La decisione in esame affronta e risolve un problema che è destinato a presentarsi in non pochi condomini e riguarda la realizzazione di un nuovo bagno. E’ piuttosto frequente che appartamenti non recentissimi e di discrete dimensioni siano stati costruiti con un solo bagno. Da qui l’esigenza di realizzarne altri. Facendo applicazione pedante delle norme del codice civile ciò sarebbe quasi sempre impossibile.
Il contenzioso risolto dalla Corte di Cassazione con l’ordinanza n. 26680/20 depositata in data 24.11.2020 trae origine dalla domanda di un condomino nei confronti di altro condomino, reo – nell’allegazione del primo – di aver posizionato alcuni tubi senza il rispetto della distanza di legge.
Il Tribunale accoglieva la domanda, accertando la violazione delle norme dettate in tema di distanze. La Corte d’Appello accoglieva, invece, l’appello del secondo e dichiarava non sussistere alcuna violazione.
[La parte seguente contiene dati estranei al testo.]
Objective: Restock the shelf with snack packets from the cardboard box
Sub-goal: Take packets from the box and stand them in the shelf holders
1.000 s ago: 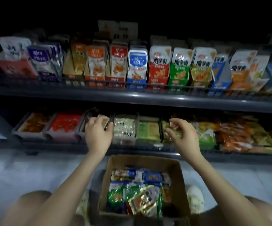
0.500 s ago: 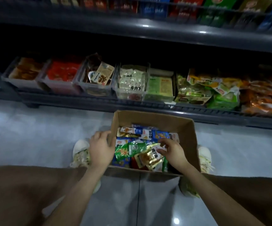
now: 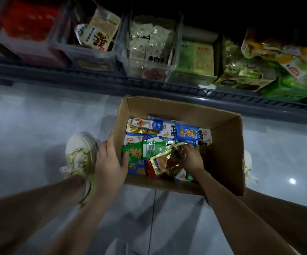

La Corte di Cassazione conferma l’interpretazione data dalla Corte d’Appello.
La norma dibattuta è l’art. 889 c.c., che così dispone: “Chi vuole aprire pozzi, cisterne, fosse di latrina o di concime presso il confine, anche se su questo si trova un muro divisorio, deve osservare la distanza di almeno due metri tra il confine e il punto più vicino del perimetro interno delle opere predette. Per i tubi d’acqua pura o lurida, per quelli di gas e simili e loro diramazioni deve osservarsi la distanza di almeno un metro dal confine. Sono salve in ogni caso le disposizioni dei regolamenti locali.”
La Corte di Cassazione, come prima aveva fatto la Corte di Appello, ribadisce un principio fondamentale, che è quello per cui le norme in tema di distanze sono applicabili anche al condominio, ma “solo in quanto compatibili con la concreta struttura dell’edificio e con la natura dei diritti e delle facoltà dei condomini, sicché il giudice deve accertare se la rigorosa osservanza di dette disposizioni non sia irragionevole, considerando che la coesistenza di più appartamenti in un unico edificio implica di per sé il contemperamento dei vari interessi al fine dell’ordinato svolgersi della convivenza tra i condomini. (Cassazione civile sez. II, 2/02/2016, n. 1989; Cassazione civile sez. II, 28/06/2019, n. 17549)”
Continua la Corte affermando che: “…, la disposizione dell’art. 889 c.c. … è applicabile anche con riguardo agli edifici in condominio, salvo che si tratti di impianti da considerarsi indispensabili ai fini di una completa e reale utilizzazione dell’immobile, tale da essere adeguata all’evoluzione delle esigenze generali dei cittadini nel campo abitativo e alle moderne concezioni in tema di igiene; ne consegue che la creazione o la modifica di un secondo bagno nelle moderne abitazioni di taglio medio trattandosi di un’esigenza tanto diffusa da rivestire il carattere dell’essenzialità – giustifica la mancata applicazione dell’art. 889 c.c. negli edifici in condominio (Cassazione civile sez. II, 09/06/2009, n. 13313).”
Non ha, quindi, errato la Corte d’Appello quando – anziché fare applicazione dell’art. 889 c.c. – ha fatto ricorso all’art. 1102 c.c., norma che, dettata in punto di comunione in generale, in modo più consono precisa che: “Ciascun partecipante può servirsi della cosa comune, purché non ne alteri la destinazione e non impedisca agli altri partecipanti di farne parimenti uso secondo il loro diritto. A tal fine può apportare a proprie spese le modificazioni necessarie per il miglior godimento della cosa. Il partecipante non può estendere il suo diritto sulla cosa comune in danno degli altri partecipanti, se non compie atti idonei a mutare il titolo del suo possesso.”
Concludendo: fintantoché l’installazione di tubature non pregiudica analogo diritto altrui ed è funzionale a realizzare esigenze di carattere essenziale, la stessa non potrà essere impedita.